The tinier his glasses, the ... bigger his innocence?
The science shows that it works, too -- they did an experiment with two fake defendants, one white, one black. Both were photographed with and without glasses. More than 200 "jurors" were given one of the four pictures and told that the person in the picture was accused of snatching a woman's purse and cutting her face with a box cutter. Damn, scientists, that's ... weirdly specific. Anyway, in the experiment, adding glasses reduced the percentage of "guilty" verdicts by 20 percent. Note: This only works for violent crime. If you're accused of a white-collar nerd crime, the glasses lead to more guilty verdicts.
But let's say glasses are not an option for you. Maybe you're using your courtroom appearance to land a modeling contract, or maybe you don't have a nose. That's OK. Lawyers think you can still use your attire to manipulate the judge and jury. Kidnap victim turned bank robber Patty Hearst, for example, intentionally dressed in clothes that were too big for her during her trial. The XXLs were supposed to make her look frail and small, like a victim. During their trial for murdering their parents, the Menendez boys switched from tailored suits to pastel sweaters, presumably in the hope that the jury would confuse both of them with Carlton Banks.
"I'm telling you, it was that damned William Smith, your honor!"
Consultants who do nothing but study this kind of stuff advise women to dress young and girlish, but by all means, cover up. Are you a man who wears a toupee? Why? Who told you that was a good idea? Don't wear it to court, because it makes you look like you've got something other than your big bald head to hide. Finally, all the oversized clothes and bald heads in the world won't help you if you just happen to be one of those guys with shifty eyes. For this, experts go back to the glasses thing. Only they have been known to spray them with cooking oil so the glare will make it harder to see your evil, guilty eyes.
Let's say you lost your case and now you're sitting in jail. Your parole hearing is coming up, and you've been strongly warned not to give that speech Red gives at the end of The Shawshank Redemption. What's going to make the difference? The time of day that the hearing is held, for one.

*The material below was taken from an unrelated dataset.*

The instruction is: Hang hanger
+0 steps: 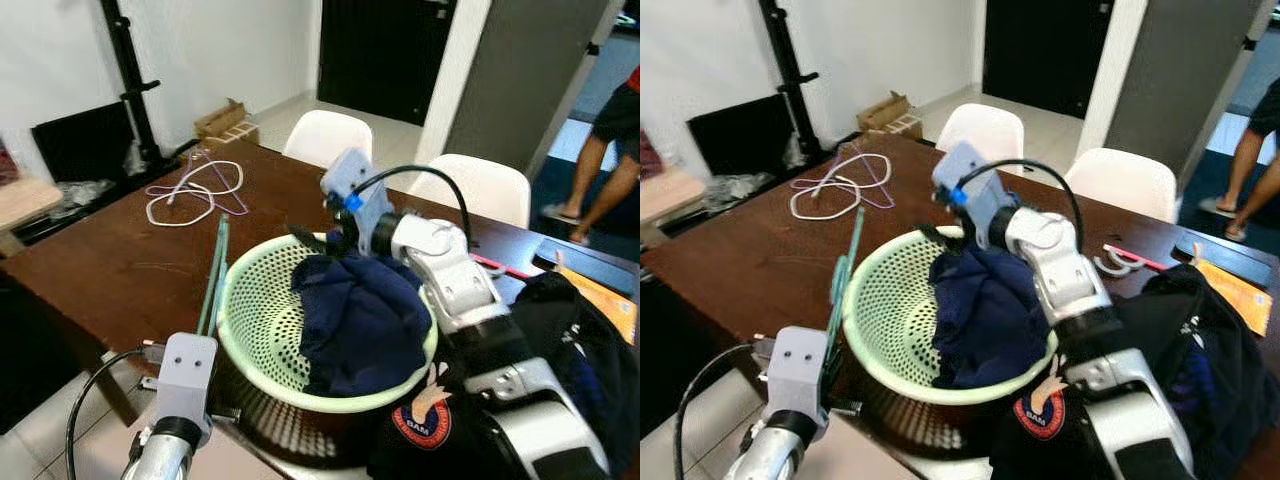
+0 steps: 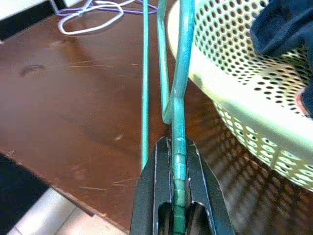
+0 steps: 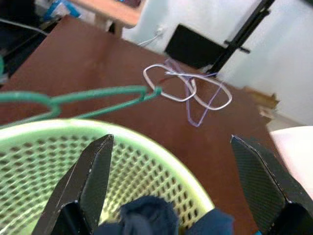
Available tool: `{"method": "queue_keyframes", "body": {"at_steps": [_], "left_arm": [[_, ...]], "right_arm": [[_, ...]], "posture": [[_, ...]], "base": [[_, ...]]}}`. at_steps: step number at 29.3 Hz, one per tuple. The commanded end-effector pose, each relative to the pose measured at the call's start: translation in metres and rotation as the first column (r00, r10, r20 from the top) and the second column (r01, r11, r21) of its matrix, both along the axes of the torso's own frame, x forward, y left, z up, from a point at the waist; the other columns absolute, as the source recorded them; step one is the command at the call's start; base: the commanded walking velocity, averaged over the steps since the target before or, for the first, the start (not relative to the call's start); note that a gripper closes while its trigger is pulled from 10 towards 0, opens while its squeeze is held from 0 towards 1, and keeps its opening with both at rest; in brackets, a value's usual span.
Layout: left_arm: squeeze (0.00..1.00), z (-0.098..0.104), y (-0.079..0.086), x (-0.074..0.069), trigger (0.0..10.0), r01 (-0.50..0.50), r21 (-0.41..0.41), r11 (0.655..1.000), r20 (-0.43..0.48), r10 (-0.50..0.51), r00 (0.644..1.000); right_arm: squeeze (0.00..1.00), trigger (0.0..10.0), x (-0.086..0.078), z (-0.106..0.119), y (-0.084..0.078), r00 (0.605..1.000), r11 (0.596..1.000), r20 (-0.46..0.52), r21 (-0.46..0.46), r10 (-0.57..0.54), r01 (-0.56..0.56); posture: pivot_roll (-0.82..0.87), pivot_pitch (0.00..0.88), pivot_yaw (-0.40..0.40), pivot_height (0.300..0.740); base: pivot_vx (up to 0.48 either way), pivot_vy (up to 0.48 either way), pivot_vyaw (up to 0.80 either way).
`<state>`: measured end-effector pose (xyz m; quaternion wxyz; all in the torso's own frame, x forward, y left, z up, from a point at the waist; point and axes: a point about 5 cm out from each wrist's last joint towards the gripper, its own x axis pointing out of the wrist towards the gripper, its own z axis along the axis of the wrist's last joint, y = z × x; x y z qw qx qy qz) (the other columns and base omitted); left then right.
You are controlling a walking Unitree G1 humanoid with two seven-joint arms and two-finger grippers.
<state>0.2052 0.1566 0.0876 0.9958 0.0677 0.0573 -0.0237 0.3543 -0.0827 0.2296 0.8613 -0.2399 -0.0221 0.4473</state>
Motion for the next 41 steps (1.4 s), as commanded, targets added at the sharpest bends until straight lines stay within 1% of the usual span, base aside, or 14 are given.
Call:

The thing is, judges are human beings who get tired. Remember when you were a kid at school and the two bright spots in your day were lunch and the hour you spent on the nurse's cot with fake migraines? Or better yet, think about your workday today. Chances are deep down you're still that kid who counts the minutes until lunch, if only to get out of your suffocating cubicle for 30 minutes. It turns out judges are the same way, and that matters when you're begging them for lenience.
"Death by hanging. Aaaaand ... snack time!"
They did a study of judges hearing parole cases (prisoners asking for either parole or more lenient sentences) over a 10-month period. Early in the day, a prisoner had about a 65 percent probability of having the judge rule in his favor. However, as the morning went on, that probability dropped to near zero. After a lunch break, with the judge refreshed, the probability went right back up, then declined again as the day dragged on.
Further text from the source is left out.